怪我をしていない方の肩をぐるぐると回すと、ポキポキと鳴った。
「…フィオ。」
「ん?なに……うわっ、ちょ、」
呼ばれて、返事を言い切る前にジュードに抱きしめられた。
「ジュード?」
「……陛下から伝言だ。」
「で、伝言?」
こ、この状況で!?
…っていうか、陛下ってつまり、ジュードのお父さんってことだよね?
「身体を張って王太子の危機を救った褒美に、なんでも1つ好きな願いを叶えてくれるそうだ。」
「好きな願い?」
「…願いを2つにとかはナシだ。」
「そんなこと言わないよ!」
私を一体なんだと思ってるんだ。
…それに、「願いは何か」と聞かれたら、今の私が答えるのはたった1つだ。
「…なんでもいいんだよね?」
「ああ。

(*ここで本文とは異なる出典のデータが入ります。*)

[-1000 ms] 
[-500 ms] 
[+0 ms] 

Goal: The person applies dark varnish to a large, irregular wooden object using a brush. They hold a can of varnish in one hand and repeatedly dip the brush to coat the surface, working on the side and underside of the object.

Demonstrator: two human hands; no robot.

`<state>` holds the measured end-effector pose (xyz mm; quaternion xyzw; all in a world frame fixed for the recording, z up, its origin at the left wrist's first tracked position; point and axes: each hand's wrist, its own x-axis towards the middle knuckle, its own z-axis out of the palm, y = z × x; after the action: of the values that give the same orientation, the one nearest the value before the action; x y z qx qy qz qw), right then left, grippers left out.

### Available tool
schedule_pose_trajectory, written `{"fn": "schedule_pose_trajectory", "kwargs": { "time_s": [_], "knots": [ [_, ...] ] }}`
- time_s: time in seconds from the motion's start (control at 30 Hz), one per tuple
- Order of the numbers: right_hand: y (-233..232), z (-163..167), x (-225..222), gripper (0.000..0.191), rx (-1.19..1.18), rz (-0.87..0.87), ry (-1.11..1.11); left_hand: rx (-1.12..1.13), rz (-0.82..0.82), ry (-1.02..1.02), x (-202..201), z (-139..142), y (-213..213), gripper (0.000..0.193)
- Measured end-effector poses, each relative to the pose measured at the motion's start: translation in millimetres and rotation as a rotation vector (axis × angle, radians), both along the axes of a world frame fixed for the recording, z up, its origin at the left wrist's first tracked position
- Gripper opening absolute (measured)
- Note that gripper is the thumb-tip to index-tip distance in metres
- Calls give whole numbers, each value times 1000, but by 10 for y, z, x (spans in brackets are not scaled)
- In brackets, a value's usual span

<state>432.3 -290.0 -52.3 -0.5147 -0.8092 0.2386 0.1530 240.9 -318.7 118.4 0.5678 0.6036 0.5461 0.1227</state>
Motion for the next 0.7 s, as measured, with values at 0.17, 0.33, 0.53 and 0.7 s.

」
私を抱きしめているジュードの背中を叩いて、身体を離してもらう。
彼の顔を見て言いたかった。
ゆっくりと息を吐く。
「…私の願いは、ずっとジュードの側にいることだよ。」
雲の上に手を伸ばしていいというのなら。
…私はやっぱり、アンタの側に居たい。
エメラルドの瞳と目が合う。
「…フィオ。お前の願い、確かに聞き入れた。一生かけて叶えてやる。」
「…うん。」
もう一度抱き寄せられて、私達は強く抱きしめ合う。
「いててて、もうちょっと力弱めてよ。」
「…情緒のないやつだな。我慢しろ。」
「ええ!?ひどっ」
「無茶した罰だ。」
「助けてもらった恩人に向かってそれ言う?」
ムードもへったくれもない会話が私達らしくて、笑ってしまう。
ジュードの肩越しに見た窓の景色は、夕陽に照らされて、それはそれは綺麗なオレンジ色だった。